What this task involves - The lines to find are those in the entries that hold the word "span"; copy every one of them.

** Exercise input follows **

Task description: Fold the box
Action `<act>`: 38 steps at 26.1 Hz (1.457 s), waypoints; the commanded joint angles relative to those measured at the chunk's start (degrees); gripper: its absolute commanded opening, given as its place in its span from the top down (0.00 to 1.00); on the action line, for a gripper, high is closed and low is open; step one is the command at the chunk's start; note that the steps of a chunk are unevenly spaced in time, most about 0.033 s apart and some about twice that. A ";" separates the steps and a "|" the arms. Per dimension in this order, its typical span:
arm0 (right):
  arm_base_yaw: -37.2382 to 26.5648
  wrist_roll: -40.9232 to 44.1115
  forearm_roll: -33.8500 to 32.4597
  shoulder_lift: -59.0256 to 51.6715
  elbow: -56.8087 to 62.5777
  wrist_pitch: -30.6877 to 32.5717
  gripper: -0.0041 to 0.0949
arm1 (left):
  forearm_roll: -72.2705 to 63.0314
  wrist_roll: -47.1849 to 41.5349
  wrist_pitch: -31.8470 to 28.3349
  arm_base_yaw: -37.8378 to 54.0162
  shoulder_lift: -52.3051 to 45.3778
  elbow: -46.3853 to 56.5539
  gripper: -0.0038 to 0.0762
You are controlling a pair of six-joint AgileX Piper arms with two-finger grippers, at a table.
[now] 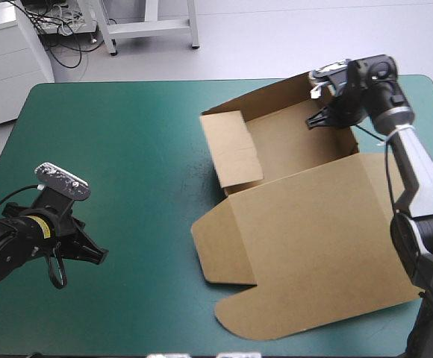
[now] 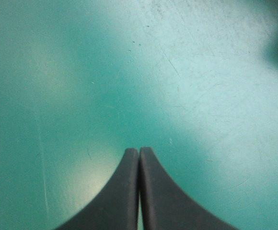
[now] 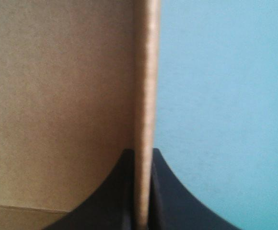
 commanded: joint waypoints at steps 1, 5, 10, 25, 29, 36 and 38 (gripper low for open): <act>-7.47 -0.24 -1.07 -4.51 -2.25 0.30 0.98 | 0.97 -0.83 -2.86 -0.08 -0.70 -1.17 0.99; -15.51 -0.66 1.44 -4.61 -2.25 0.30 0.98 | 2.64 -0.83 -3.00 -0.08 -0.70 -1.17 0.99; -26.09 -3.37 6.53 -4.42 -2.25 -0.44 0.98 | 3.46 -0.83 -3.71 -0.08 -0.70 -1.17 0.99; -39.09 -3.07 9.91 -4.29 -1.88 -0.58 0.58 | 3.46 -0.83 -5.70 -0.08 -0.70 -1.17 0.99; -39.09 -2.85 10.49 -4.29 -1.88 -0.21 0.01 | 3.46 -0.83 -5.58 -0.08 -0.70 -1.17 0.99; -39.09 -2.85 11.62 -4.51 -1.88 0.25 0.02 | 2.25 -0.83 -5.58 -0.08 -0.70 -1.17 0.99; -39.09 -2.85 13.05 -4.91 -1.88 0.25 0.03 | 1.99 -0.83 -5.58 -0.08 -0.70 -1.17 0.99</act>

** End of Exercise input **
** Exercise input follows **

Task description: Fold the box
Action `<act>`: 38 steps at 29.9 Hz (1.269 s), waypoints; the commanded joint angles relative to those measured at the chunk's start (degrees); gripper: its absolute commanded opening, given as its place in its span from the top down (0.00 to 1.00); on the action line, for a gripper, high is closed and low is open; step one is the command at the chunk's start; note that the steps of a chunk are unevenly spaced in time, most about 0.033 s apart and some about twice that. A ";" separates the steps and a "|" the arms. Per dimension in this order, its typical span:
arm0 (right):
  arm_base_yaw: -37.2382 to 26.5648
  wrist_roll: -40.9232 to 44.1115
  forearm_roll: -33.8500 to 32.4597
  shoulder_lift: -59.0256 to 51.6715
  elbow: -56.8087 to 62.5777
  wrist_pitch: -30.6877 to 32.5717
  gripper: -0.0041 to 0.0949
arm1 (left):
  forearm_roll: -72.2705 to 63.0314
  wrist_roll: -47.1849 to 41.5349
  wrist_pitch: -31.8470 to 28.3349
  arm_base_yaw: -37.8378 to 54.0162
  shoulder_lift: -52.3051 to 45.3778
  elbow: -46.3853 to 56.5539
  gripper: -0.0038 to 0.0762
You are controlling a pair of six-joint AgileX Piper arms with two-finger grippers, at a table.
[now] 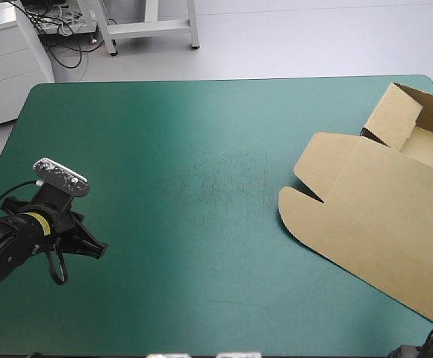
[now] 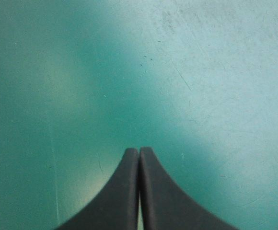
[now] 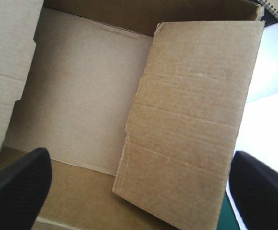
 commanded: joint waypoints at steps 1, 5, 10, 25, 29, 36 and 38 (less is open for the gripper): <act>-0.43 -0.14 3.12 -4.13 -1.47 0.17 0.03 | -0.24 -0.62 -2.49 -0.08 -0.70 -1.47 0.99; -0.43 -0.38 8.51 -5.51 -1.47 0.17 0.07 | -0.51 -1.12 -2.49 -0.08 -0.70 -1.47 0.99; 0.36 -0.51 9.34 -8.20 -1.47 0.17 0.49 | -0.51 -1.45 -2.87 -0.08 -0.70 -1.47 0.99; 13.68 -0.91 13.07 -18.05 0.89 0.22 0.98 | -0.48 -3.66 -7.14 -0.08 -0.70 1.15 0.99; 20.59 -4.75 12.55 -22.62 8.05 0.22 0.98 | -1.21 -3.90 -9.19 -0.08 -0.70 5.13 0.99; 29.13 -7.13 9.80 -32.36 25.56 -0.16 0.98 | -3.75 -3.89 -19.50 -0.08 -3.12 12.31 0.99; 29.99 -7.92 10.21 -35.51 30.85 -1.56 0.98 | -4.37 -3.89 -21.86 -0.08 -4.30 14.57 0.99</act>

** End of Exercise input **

Result of the task -
Action `<act>`: 38 steps at 26.1 Hz (1.457 s), waypoints; the commanded joint angles relative to those measured at the chunk's start (degrees); gripper: its absolute commanded opening, given as its place in its span from the top down (0.00 to 1.00); on the action line, for a gripper, high is closed and low is open; step one is the command at the chunk's start; note that the steps of a chunk are unevenly spaced in time, most about 0.033 s apart and some about twice that. A ";" separates the steps and a "|" the arms. Per dimension in this order, its typical span:
Action `<act>`: 38 steps at 29.9 Hz (1.269 s), waypoints; the commanded joint angles relative to those measured at the chunk's start (degrees); gripper: its absolute commanded opening, given as its place in its span from the top down (0.00 to 1.00); on the action line, for a gripper, high is closed and low is open; step one is the command at the chunk's start; note that the steps of a chunk are unevenly spaced in time, most about 0.033 s apart and some about twice that. A ";" separates the steps and a "|" the arms. Per dimension in this order, its typical span:

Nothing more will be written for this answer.